▶ [EXERCISE BRIEF]: Return the opening lines of the material, word for word. End with the line that contains "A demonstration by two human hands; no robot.".

---------- GIVEN INFORMATION ----------

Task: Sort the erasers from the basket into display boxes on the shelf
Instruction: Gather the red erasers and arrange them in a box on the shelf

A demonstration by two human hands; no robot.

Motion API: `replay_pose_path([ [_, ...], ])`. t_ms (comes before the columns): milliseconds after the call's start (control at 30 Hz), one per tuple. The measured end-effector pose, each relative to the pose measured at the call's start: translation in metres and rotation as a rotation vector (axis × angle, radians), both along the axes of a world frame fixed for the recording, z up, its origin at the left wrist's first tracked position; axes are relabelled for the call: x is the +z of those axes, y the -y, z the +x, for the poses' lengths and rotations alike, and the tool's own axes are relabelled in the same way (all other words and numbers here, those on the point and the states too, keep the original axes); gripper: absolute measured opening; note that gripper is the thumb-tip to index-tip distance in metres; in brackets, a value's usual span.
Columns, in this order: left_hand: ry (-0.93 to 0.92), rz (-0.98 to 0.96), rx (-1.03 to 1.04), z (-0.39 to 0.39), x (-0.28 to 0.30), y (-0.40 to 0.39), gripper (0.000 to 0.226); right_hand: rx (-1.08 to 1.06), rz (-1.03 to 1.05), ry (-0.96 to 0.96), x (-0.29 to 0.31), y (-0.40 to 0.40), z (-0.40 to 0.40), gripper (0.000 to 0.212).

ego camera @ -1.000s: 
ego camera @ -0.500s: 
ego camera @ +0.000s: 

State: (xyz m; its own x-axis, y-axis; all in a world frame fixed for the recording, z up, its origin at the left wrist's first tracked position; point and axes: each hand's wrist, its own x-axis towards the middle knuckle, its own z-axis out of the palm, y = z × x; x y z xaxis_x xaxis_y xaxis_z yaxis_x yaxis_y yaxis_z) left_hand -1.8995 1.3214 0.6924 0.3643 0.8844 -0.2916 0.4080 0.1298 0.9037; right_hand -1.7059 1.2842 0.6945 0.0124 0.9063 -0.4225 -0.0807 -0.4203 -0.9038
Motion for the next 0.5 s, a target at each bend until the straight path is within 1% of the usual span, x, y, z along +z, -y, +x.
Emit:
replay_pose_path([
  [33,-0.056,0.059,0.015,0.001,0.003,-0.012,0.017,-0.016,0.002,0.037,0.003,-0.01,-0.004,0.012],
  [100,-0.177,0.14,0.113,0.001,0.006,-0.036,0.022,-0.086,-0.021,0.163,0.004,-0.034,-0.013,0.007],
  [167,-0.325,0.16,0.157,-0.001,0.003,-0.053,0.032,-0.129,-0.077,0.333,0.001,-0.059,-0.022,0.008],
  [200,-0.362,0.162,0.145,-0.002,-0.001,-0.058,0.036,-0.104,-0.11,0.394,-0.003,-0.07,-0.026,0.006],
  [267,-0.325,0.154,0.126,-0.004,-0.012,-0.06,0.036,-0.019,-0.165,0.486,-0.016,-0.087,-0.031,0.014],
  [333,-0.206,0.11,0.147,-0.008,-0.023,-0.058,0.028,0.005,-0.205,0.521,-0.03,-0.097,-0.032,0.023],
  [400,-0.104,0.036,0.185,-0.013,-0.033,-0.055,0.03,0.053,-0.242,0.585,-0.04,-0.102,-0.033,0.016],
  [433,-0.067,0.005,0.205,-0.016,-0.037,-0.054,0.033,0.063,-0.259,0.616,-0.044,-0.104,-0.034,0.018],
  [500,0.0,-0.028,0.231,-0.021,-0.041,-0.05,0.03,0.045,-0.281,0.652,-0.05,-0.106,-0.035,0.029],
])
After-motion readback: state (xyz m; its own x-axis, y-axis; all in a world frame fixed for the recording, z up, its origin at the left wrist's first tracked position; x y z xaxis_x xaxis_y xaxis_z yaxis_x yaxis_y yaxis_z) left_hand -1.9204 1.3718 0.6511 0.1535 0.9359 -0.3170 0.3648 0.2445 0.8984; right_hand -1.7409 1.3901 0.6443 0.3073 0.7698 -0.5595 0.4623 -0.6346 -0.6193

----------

▶ [RESPONSE TO THE EXERCISE]:
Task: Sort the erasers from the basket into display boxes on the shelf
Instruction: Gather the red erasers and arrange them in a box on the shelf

A demonstration by two human hands; no robot.

The answer, as written, is complete.